If anything, the most egregious element at play is the pat fairytale summation of several story elements that have delivered a great deal of conflict, but upon being tied up ever-so neatly, none of them feel especially earned by the characters. The film's final third congeals into a treacle of feel-good (that some will no doubt welcome), but for me, the shoehorning of oh-so-happy bows and ribbons to placate the audience seems disingenuous to the characters, situations and yes, even the reality the film purports to reflect.

The film ultimately has many worthwhile elements to recommend it, but it does leave one with the overwhelming feeling that it was striving for a kind of greatness it might well have been able to achieve if it had placed far more courage in the convictions of telling this tale.

"The Inevitable Defeat of Mister and Pete" is available on DVD via levelFilm and I recommend purchasing it if this kind of story is up your alley, but the extra features on the DVD alone offer considerable insight into how this film COULD have been great.
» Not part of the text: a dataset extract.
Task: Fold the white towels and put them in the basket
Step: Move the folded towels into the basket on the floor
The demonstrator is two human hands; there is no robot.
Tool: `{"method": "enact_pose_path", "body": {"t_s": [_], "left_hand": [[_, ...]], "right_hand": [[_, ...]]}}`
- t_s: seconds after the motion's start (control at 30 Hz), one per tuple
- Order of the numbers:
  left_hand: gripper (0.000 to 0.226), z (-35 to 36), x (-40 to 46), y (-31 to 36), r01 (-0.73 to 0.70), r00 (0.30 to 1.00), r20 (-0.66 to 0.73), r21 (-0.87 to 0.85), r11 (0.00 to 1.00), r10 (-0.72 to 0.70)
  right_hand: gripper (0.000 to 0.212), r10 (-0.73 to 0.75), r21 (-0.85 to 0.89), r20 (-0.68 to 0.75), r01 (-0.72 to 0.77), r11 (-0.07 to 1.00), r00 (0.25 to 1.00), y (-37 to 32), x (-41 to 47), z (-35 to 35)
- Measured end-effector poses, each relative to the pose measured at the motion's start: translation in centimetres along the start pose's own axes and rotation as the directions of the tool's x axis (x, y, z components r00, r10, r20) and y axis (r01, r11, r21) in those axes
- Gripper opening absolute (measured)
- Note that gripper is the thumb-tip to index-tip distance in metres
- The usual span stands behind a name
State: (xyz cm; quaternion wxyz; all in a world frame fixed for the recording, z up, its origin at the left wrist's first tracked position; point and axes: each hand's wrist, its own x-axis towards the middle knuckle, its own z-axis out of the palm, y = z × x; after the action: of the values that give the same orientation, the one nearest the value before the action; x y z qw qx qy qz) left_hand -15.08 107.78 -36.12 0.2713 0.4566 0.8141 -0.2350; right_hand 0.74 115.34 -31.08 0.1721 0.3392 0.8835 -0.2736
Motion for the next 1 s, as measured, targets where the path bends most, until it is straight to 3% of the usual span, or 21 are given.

Even the telling deleted scenes suggest a movie its makers considered far darker than what they wound up with. All this proves is that dampening darkness has resulted in a fencepost experience that didn't really do theatrical business anyway. When will filmmakers, studios, financiers and distributors realize that the best movies need to be true to their inherent ideals. They probably stand a better chance of acceptance into the theatrical marketplace, or at worst, they die on the vine, but attract a much wider, more discriminating (or in many cases, non-discriminating) audience in the home marketplace."